The metal bonding layer 70 can be comprised of or include any type of material that can transfer thermal energy. According to various embodiments of the present invention, the metal bonding layer 70 can have a thermal conductivity of at least 100 Watts / Kelvin / meter (W · K ⁻¹ · m ⁻¹ ). In some embodiments, the thermal conductivity can be about 200-700 W · K ⁻¹ · m ⁻¹ . As an example, the metal bonding layer 70 may include any of solder, an alloy, a metal element, or a combination thereof. Metal elements that can be used in embodiments of the present invention can include metal elements that can form alloys with the materials that make up the anode 20 and bearing sleeve 62, including steel, Kovar (Kovar®). )), Molybdenum (Mo), molybdenum alloy, tungsten (W), titanium (Ti), and / or zirconium (Zr). In one embodiment, anode 20 can include TZM, a molybdenum-titanium-zirconium alloy, and bearing sleeve 62 can include a molybdenum alloy. Therefore, the metal bonding layer 70 contains indium (In), tin (Sn), copper (Cu), nickel (Ni), gold (Au), silver (Ag), iron (Fe), aluminum (Al), and the like. can do. In a general sense, the alloy material has a low vapor pressure (eg, <1 × 10 ⁻⁶ Torr) and becomes a solid at the operating temperature of the metal bonding layer 70 to prevent X-ray tube instability. It is advantageous to stay. In addition, the metal bonding layer 70 may contain other elements that contribute to heat conduction, thermal stability, and / or mechanical elasticity, such as metal particles and / or various allotropes of carbon.

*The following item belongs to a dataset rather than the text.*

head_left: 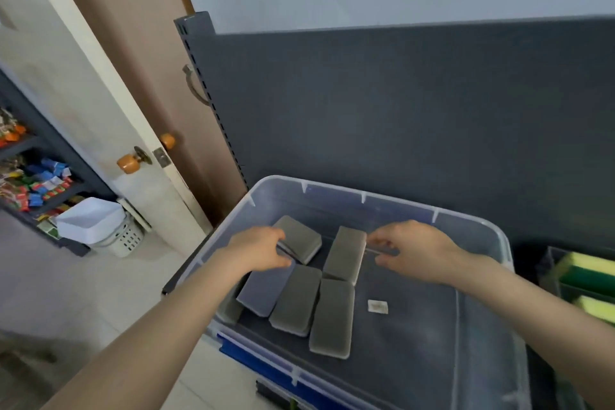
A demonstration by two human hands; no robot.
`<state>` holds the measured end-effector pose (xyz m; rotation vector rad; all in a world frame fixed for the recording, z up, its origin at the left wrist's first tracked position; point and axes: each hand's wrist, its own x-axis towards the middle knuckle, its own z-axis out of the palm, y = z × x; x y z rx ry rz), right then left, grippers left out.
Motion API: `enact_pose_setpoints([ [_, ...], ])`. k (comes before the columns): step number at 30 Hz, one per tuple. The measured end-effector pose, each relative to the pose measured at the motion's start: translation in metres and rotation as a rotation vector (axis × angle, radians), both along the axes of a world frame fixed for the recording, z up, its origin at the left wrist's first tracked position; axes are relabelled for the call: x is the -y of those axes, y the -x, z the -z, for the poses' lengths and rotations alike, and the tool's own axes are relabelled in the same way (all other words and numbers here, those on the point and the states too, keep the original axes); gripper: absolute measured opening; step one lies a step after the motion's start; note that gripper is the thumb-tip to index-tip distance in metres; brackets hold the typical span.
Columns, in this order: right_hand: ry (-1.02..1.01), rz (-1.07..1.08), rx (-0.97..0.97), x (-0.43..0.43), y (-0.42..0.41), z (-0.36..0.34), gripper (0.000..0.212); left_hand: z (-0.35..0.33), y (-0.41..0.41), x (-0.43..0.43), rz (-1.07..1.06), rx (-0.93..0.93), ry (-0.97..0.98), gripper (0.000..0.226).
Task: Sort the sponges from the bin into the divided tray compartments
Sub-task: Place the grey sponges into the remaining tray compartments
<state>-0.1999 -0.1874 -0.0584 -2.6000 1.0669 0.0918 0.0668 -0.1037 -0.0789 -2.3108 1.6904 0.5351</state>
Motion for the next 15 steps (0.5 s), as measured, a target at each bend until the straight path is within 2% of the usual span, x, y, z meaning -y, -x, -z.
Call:
enact_pose_setpoints([
  [3,-0.005,0.055,-0.012,-0.004,-0.004,0.001,0.038,0.007,-0.009,0.004,0.058,-0.011,-0.079,0.062],
  [6,0.004,0.108,-0.025,-0.009,-0.009,-0.002,0.037,0.004,-0.017,0.010,0.088,-0.093,-0.067,0.058],
  [11,-0.040,0.159,-0.032,-0.022,-0.031,-0.001,0.037,-0.018,-0.030,0.015,0.101,-0.304,0.138,0.044],
  [15,-0.110,0.202,0.031,-0.030,-0.050,-0.002,0.037,-0.034,-0.032,0.019,0.060,-0.557,0.369,0.031],
])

  As previously mentioned, the metal bonding layer 70 is advantageous for a firm attachment between the anode 20 and the bearing sleeve 62. For example, the rigidity of the metal bonding layer 70 helps to maintain the position of the anode 20 on the bearing sleeve 62 during rotation. Such position retention can prevent, among other things, the unreliability of the x-ray tube and imbalance within the x-ray tube 10 that can cause image noise. The metal bonding layer 70 can be sized based on the specific dimensions of the components of the x-ray tube 10 and other design considerations. In order to allow proper heat conduction, the thickness of the metal bonding layer 70 in the longitudinal direction (ie, the direction defined by the axis of the SGB 60) is about 1 micron (eg, 1, 2, 3, 5, or It can be any value between 10 microns) and about 10 millimeters (mm) (eg, 1, 2, 3, 5, or 10 mm). Further, the metal bonding layer 70 can extend to the height of a portion of the axial surface 72 of the bearing sleeve 62 or can be substantially the same height as the diametrical extent of the axial surface 72; Alternatively, it can extend beyond the axial surface 72.

  It should be noted here that the operating temperature of the X-ray tube 10 in the metal bonding layer 70 may approach or exceed about 400 ° C. Accordingly, the metal bonding layer 70 desirably has a melting point of at least 400 ° C. (eg, 420, 450, 500, 550, 600 ° C. or higher). The combination of high thermal stability and stiffness of the metal bond layer 70 in use can prevent the formation of small particulates that may occur, for example, as a result of shear forces between the anode 20 and the bearing sleeve 62. Such particulate matter may adversely affect the operation of the X-ray tube 10 in some situations. For example, an arc may be generated by the particulate (eg, when the electron beam 32 impinges on the particulate) and / or the vacuum in the tube 12 may decrease due to the increased particulate. . Therefore, the rigid metal bonding layer 70 advantageously prevents unwanted arcing and vacuum reduction and extends the life of the X-ray tube 10. As previously mentioned, FIGS. 3-5 illustrate embodiments in which a metal bonding layer 70 is disposed between the anode 20 and the bearing sleeve 62.

  Specifically, FIG. 3 illustrates an embodiment in which a brazing metal 80 is disposed between the axial surface 72 of the shoulder 74 of the bearing sleeve 62 and the anode 20. In the illustrated embodiment, the brazing metal 80 can be melted by local heating. Such local heating can be performed by passing an electric current through the anode 20, the brazing metal 80 and the bearing sleeve 62. Current can be applied via the first electrode 82 and the second electrode 84. The first electrode 82 can be disposed on the axial face 86 of the anode 20 opposite the brazing metal 80 side, while the second electrode 84 is opposite the brazing metal 80 side. The bearing sleeve 62 is disposed on the second axial surface 88 of the shoulder 74. Thus, the electrodes 82 and 84, the anode 20, the brazing metal 80, and the bearing sleeve 62 form a circuit.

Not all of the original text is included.